You never have to walk far in Myanmar to find a teashop. There is one on almost every street corner. Crowded and noisy from dawn until after dinner time. I frequented tea shops several times a day. Whenever I saw an interesting shop I took it as an excuse to have a break, drink tea and watch people. After awhile I learnt not only to ask for ‘lapae yea’ (sweet tea), but for ‘lapae yea pancho’ – which translated means (or so I was led to believe after being told by locals) a very strong and sweet tea.
Teashops are the best place for breakfast, second breakfast, tea time and after dinner snacking.
I favoured traditional teashops with miniature plastic stools and small tables. People (mostly men) do business there all day long, read newspapers, smoke, watch TV in the evenings (lots of Burmese and Korean drama and football) and chat.
Tea is served by young boys but made only by the owner or person in charge of the shop. Another person deals with handling money.
At the same time as tea is served, a plate full of snacks (fried stick of dough, paratha, or roti with sugar) is usually brought by one of the tea boys. Snacks are just as sweet as the tea. You can eat as many as you like, or don’t. In the end, the waiter counts the number of buns left and charges you for what was eaten.
On every table is a pot or large flask (thermos) of Chinese tea (very watered down but free flowing and included so no complainng here) – it’s used to wash down the crazily sweet burmese tea. I guess is it is similar to the practice of serving a glass of water with an espresso.

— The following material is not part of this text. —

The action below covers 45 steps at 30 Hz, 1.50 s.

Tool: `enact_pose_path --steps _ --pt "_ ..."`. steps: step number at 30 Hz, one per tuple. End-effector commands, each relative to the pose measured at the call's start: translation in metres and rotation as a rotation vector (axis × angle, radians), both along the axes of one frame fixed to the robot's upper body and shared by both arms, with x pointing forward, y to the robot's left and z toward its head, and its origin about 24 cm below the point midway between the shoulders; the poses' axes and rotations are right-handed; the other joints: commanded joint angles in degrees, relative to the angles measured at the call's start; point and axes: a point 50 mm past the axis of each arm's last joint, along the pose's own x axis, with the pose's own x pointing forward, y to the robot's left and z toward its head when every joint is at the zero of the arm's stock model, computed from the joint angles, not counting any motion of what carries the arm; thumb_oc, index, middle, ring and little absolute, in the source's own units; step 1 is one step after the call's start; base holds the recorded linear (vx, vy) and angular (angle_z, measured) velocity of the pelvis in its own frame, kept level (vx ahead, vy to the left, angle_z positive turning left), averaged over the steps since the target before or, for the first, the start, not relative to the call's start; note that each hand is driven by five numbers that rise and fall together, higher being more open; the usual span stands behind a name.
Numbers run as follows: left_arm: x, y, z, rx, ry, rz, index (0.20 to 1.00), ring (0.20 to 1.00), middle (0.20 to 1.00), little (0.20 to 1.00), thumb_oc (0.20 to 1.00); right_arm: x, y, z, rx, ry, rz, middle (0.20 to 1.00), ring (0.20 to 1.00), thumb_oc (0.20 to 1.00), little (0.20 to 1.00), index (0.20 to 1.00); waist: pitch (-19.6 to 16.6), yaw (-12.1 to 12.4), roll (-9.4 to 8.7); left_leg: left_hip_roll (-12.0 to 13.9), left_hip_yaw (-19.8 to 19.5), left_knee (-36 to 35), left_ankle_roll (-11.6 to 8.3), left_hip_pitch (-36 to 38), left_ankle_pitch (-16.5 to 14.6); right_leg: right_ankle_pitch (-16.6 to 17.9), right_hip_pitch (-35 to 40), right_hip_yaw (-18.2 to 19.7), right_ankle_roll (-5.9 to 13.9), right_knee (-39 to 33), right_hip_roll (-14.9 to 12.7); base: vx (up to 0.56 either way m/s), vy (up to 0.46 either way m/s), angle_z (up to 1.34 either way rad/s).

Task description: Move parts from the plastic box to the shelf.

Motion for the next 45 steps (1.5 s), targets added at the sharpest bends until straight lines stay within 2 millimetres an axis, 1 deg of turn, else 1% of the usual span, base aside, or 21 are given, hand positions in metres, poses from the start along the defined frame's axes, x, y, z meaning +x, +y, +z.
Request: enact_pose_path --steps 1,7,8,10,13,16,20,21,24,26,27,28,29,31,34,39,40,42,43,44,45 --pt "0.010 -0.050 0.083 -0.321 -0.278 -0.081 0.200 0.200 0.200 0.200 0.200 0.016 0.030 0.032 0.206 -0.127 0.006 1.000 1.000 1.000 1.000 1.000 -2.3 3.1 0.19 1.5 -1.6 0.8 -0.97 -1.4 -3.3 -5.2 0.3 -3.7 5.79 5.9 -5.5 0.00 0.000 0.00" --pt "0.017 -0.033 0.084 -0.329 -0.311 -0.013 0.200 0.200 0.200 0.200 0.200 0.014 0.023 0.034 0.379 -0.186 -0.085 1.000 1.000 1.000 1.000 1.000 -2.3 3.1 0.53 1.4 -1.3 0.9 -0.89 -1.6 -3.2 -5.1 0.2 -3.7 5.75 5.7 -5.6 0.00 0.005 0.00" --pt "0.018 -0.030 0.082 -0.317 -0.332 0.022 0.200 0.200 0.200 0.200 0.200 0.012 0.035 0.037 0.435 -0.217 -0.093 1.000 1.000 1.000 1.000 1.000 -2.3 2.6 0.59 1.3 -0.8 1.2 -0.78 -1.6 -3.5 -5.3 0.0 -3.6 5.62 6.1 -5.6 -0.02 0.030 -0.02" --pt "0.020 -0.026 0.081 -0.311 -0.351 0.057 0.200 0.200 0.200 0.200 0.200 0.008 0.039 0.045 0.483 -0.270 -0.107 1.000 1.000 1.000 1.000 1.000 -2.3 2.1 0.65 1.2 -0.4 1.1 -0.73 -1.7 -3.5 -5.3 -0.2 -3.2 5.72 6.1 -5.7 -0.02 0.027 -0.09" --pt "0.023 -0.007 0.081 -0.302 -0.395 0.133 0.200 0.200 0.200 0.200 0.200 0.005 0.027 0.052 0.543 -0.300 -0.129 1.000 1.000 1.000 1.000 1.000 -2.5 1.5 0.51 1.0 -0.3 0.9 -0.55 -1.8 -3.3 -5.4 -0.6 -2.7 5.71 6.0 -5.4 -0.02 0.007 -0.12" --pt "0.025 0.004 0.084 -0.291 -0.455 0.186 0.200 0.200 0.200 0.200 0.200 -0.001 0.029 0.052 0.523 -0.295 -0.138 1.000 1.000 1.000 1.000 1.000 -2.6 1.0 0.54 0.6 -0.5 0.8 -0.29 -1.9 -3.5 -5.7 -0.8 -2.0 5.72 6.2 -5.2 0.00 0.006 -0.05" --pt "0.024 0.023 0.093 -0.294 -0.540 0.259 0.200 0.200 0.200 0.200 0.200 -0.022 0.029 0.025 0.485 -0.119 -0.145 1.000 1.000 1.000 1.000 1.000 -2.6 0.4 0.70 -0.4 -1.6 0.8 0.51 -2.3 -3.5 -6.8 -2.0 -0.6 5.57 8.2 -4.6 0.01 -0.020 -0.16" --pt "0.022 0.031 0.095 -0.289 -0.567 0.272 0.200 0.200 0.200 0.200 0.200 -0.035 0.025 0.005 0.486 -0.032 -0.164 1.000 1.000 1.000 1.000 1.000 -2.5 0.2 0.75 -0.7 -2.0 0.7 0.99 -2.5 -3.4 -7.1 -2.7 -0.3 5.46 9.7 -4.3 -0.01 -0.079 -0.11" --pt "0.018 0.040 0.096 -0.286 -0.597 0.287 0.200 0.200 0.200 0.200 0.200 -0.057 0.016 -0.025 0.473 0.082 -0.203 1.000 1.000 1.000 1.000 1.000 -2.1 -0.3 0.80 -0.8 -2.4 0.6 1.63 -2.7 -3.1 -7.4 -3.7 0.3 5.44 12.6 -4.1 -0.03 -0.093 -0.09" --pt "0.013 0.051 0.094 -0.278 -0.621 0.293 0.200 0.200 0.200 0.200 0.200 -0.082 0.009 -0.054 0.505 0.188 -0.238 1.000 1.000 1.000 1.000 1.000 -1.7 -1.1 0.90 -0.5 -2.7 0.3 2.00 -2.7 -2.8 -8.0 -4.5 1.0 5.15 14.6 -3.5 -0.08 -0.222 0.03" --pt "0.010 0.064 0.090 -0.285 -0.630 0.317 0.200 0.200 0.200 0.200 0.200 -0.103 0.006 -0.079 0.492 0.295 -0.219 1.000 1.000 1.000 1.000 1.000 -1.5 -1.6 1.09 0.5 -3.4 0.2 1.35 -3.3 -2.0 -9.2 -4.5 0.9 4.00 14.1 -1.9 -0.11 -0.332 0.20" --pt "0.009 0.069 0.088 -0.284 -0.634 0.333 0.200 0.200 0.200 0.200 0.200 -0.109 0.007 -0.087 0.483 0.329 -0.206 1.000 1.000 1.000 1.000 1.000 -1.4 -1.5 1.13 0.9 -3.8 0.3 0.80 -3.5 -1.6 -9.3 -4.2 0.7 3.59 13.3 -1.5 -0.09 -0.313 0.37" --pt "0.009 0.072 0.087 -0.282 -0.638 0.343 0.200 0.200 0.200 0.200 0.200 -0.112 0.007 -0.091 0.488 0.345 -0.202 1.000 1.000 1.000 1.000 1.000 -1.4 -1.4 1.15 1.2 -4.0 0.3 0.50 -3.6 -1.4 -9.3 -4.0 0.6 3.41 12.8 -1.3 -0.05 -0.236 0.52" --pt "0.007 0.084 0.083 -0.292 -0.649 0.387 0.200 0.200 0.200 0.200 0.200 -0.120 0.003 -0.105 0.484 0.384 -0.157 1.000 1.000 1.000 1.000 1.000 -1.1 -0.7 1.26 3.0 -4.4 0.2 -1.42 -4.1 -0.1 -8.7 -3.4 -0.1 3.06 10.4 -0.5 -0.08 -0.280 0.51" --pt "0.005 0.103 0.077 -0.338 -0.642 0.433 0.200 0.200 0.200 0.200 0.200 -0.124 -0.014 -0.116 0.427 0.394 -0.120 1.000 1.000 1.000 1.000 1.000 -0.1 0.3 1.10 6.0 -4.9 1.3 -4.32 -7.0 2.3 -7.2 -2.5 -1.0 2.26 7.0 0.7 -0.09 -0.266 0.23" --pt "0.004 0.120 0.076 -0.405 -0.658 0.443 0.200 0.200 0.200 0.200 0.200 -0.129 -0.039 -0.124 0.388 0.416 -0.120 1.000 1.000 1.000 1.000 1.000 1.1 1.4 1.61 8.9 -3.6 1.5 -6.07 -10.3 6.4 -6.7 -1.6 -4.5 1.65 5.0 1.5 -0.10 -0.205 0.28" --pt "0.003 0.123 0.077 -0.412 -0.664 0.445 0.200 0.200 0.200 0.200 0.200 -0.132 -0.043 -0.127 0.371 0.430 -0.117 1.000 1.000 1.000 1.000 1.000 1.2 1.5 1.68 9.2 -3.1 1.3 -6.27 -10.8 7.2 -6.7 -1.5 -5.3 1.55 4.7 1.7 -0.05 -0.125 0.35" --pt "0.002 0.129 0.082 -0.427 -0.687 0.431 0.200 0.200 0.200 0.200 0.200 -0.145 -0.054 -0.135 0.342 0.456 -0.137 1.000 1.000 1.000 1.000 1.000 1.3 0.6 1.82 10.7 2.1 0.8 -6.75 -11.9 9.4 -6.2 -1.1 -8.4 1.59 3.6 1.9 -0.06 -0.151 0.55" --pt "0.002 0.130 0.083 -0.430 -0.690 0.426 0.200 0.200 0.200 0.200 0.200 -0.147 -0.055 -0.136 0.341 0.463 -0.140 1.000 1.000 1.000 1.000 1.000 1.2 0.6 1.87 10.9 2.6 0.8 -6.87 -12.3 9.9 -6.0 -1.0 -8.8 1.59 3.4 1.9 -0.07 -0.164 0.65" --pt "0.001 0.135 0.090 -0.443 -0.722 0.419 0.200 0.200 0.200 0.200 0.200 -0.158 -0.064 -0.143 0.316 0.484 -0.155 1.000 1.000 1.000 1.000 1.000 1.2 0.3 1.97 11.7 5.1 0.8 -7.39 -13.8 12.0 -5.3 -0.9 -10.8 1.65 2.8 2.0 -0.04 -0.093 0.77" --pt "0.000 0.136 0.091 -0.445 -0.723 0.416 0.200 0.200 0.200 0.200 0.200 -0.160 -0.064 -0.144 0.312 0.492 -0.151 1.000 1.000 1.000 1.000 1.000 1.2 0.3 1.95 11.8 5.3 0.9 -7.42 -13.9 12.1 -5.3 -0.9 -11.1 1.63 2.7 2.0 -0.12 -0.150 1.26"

Strong black tea with lots of condensed milk and sugar. Usually there was 0.5 centimeter of condensed milk at the bottom of the tiny cup, sometimes up to 1 centimeter! For a condensed milk lover like me.. bliss!
Lapae yea take away! Who needs a cup when plastic bags can be used for everything?! Every shop sells take away tea. We saw tea boys run out with whole bunch of plastics bags with hot tea to deliver them. Bartek and I got our take away bags with very hot and sweet liquid on one of the train stations.